Curtin just doesn’t do one thing very well, she does a boatload of things really well. Mixed media, artist’s books, quilting, printing, ceramics, and guitar playing. Just to name a few.

In the spirit of full disclosure, Liz is a close friend of mine and I’m pleased to celebrate her in this feature. Whenever Liz and I visit together, her hands are always moving like birds weaving a nest. She’ll be sewing a quilt piece, working on an art book, making rust stains on canvas to create an aged effect, and yes – whittling is her latest endeavor from sticks she’s picked up on her walks. Liz is a collector and sees art possibility everywhere in the streets and trash cans of New York City. Whatever she finds triggers her active imagination. The world is a treasure hunt and art will be made from it.

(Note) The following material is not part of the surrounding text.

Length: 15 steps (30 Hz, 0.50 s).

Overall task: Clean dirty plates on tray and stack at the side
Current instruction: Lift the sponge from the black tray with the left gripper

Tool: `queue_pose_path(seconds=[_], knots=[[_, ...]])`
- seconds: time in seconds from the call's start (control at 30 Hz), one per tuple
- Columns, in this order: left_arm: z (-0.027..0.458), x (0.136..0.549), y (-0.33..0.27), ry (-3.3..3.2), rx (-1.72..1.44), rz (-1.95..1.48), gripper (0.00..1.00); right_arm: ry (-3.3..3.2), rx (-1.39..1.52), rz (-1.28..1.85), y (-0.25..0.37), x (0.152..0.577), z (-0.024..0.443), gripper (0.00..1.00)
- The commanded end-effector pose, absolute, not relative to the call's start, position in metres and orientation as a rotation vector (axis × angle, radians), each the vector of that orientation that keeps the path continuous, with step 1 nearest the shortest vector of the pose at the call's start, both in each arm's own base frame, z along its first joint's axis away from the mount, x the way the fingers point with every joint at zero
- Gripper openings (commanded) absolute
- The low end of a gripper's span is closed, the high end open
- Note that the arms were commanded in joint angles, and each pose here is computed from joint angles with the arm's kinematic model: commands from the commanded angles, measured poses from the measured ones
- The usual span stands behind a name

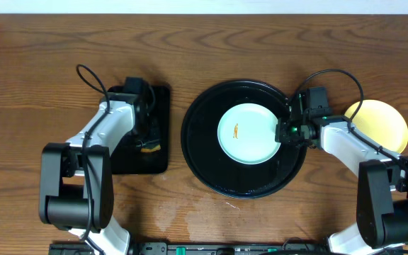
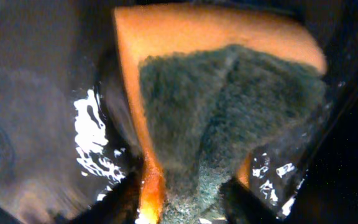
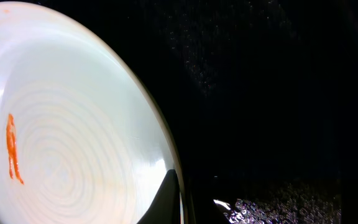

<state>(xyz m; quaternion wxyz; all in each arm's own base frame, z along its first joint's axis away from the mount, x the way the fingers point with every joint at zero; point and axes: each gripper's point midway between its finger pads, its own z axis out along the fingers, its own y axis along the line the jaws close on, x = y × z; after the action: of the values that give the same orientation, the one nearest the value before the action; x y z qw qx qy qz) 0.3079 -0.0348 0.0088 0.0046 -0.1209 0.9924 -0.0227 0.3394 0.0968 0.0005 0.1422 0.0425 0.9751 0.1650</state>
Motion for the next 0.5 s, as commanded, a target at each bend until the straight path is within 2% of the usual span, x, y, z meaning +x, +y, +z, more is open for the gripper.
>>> queue_pose_path(seconds=[0.0,0.17,0.33,0.37,0.4,0.43,0.47], knots=[[0.027,0.326,-0.028,3.021,-0.382,-0.048,0.49,2.896,0.142,0.419,0.088,0.324,-0.023,0.01],[0.017,0.343,-0.025,2.966,-0.321,-0.016,0.49,2.895,0.142,0.419,0.088,0.324,-0.023,0.01],[-0.013,0.339,-0.025,2.983,-0.323,-0.014,0.34,2.896,0.142,0.419,0.088,0.324,-0.023,0.01],[-0.017,0.338,-0.025,2.996,-0.324,-0.01,0.28,2.896,0.142,0.419,0.088,0.324,-0.023,0.01],[-0.02,0.335,-0.025,3.009,-0.325,-0.008,0.13,2.896,0.142,0.419,0.088,0.324,-0.023,0.01],[-0.021,0.334,-0.025,3.017,-0.326,-0.01,0.08,2.896,0.142,0.419,0.088,0.324,-0.023,0.01],[-0.02,0.332,-0.025,3.021,-0.327,-0.009,0.08,2.896,0.142,0.419,0.088,0.324,-0.023,0.01]])
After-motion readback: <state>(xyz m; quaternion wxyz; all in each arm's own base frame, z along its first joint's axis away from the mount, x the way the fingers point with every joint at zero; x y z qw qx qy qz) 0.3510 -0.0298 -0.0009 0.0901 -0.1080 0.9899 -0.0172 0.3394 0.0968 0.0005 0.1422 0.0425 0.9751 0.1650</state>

Curtin’s monumental piece, “Celestial Bodies” is an installation which consists of over 2,000 mixed media, paper circles sewn together creating floating lines of thread. The effect created by the light is magical, as circular shadows dance back and forth animated by the air. Circles filled with every hue on the palette; blues, pinks, purples, greens. I’m reminded of our humanity—that each one of us has our own hue, our own body of mixed media, our spirits. We have variations as a people. Can we become like this beautiful artwork, and honor and come together in harmony?

Installation of 2000 mixed media paper circles sewn together creating a curtain
“Celestial Bodies”

Perhaps Curtin is suggesting that “Celestial Bodies” is a kinetic, visual extravaganza where one feels joy and beauty in such an installation. It physically jacks up my endorphins whenever I look at it. “To Life” is the name of the artwork similar to “Celestial Bodies” except it is two dimensional. It has 100 circles of every color and technique, each circle different; another celebration that exudes a joyful exuberance and again a festival of color is the dominant feature.

The piece, “Something To Hold Onto,” is a book-like assemblage wrapped in altered tissue paper, tied in twine with turquoise beads and two blue objects made of clay, suggesting some kind of talisman or good luck charms. When the book is opened it becomes one piece that is sectioned by threads. One pictures it filled with poetry, mystery, and secrets that tantalizes the imagination. This piece also exhibits a deft use of materials and craftsmanship.

A book like assemblage wrapped in altered issue paper, tied in twine with turquoise beads and two blue objects made of clay.
“Something to Hold Onto”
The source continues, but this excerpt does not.